My officials will draw the regulators’ attention to those concerns should the overarching objective become law. That is in order to inform any guidance that will be needed to implement both this Bill and the secondary legislation for the GMC.
The noble Baroness, Lady Finlay, also asked about how we view the definition of “public” in the Bill. It of course includes patients and service users, as well as other parts of the collective public. I hope that that reassures the noble Baroness that the objectives in relation to well-being and public confidence will not be pursued outside the regulators’ objective to protect the public.

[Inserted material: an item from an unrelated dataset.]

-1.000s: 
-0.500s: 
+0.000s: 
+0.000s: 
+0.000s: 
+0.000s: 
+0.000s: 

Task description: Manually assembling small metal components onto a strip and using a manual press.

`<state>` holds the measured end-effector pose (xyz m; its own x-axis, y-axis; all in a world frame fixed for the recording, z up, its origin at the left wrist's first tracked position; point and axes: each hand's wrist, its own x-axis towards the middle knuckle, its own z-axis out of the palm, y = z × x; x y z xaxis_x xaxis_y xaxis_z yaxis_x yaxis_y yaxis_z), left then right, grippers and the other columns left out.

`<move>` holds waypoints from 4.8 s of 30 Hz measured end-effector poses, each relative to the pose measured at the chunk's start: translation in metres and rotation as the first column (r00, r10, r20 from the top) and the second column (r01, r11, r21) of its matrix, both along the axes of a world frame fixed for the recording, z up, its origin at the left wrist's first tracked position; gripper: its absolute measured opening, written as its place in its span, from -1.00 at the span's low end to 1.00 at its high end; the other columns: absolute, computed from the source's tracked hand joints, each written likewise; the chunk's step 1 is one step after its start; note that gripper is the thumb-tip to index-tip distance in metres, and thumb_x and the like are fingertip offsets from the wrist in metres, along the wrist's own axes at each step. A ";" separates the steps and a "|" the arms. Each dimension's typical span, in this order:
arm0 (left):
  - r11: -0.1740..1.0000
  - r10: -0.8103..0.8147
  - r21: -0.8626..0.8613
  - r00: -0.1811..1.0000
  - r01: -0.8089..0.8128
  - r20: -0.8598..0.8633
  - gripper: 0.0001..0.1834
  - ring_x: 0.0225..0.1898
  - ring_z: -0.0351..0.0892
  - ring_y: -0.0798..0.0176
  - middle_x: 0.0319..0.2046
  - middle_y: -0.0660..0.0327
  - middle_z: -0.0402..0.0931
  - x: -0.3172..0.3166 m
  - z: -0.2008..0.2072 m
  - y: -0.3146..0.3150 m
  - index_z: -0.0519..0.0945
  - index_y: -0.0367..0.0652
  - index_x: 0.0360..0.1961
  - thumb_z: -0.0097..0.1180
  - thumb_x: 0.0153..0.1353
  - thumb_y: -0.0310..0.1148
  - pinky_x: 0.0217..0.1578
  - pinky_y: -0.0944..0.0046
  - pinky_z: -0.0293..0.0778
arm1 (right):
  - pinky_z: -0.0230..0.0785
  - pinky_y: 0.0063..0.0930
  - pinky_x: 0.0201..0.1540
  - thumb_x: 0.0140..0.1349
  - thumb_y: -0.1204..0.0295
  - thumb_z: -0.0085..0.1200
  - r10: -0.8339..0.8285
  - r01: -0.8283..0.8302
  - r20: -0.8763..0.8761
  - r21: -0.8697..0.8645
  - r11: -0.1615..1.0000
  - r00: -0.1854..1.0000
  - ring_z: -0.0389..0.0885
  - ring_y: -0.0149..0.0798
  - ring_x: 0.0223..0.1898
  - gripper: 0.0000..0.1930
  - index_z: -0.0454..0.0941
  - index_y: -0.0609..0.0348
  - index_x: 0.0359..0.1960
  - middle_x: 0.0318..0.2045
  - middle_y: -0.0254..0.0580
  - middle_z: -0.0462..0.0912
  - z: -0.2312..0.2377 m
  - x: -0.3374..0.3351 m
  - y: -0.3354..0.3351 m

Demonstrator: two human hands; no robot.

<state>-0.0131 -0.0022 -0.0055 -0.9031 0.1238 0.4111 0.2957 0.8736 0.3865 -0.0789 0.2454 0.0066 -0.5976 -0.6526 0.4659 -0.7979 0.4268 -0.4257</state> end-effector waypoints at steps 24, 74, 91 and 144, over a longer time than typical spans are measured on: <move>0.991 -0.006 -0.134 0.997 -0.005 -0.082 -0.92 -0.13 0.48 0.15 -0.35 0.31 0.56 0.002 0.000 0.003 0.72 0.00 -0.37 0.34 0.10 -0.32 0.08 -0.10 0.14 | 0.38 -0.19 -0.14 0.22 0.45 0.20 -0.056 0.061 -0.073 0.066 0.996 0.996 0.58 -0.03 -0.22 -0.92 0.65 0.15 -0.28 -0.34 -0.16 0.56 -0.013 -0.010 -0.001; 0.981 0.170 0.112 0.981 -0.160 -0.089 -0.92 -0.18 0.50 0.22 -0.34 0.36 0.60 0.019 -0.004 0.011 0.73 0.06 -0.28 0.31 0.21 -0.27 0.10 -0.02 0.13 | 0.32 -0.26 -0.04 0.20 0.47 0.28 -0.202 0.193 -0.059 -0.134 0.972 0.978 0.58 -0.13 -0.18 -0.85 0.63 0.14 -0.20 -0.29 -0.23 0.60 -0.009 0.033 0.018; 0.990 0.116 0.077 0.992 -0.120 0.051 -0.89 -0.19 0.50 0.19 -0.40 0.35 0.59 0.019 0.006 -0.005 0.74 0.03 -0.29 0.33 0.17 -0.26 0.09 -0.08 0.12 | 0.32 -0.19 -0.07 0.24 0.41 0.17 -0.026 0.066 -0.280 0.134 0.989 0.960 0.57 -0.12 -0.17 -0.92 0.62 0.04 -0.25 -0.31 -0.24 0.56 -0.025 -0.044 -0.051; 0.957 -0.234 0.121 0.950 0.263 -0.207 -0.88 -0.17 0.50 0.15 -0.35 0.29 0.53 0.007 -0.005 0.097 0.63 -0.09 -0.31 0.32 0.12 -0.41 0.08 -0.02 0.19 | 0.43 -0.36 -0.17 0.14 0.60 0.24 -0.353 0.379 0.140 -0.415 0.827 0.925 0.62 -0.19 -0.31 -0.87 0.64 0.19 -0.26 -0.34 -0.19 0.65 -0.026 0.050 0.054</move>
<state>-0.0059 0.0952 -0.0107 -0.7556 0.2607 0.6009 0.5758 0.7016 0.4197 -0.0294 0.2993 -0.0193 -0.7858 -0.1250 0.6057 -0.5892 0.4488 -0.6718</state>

In following the Minister, perhaps I may deal, first, with “well-being”. At paragraph 3.20, the Law Commission’s report states:
“We disagree with the criticism of ‘well-being’. This term has already been incorporated without difficulty into the main duties or objectives of many of the regulators”.
Within that context, it feels strongly that that term cannot be misinterpreted.
The Bill introduces consistent objectives for the PSA and the regulators based on the proposals of the Law Commission’s review last year. Most of the professional regulators have some form of main objective. Although they are not consistently expressed they are generally to protect, promote and maintain the health and safety of the public. It is the health aspect with which the noble Baroness, Lady Pitkeathley, was particularly concerned at Second Reading. I think that that concern has been allayed today.
It is clear that public protection—by “public” I of course include patients—is sufficiently important that it should be adopted expressly in legislation. Defining public protection in terms of these three elements to be pursued by the regulators and the PSA as their overarching objective enables public protection to be considered in its fullest sense. That should give comfort and reassurance to the noble Baronesses who have spoken. With that, I hope that the noble Baroness will agree to withdraw the amendment.
My Lords, I am most grateful to the noble Baroness, Lady Pitkeathley, for having expanded on and brought better definition to the points that I was trying to make on the amendments and for the clarification that we have had from the Minister and the noble Lord, Lord Ribeiro. I therefore beg leave to withdraw the amendment.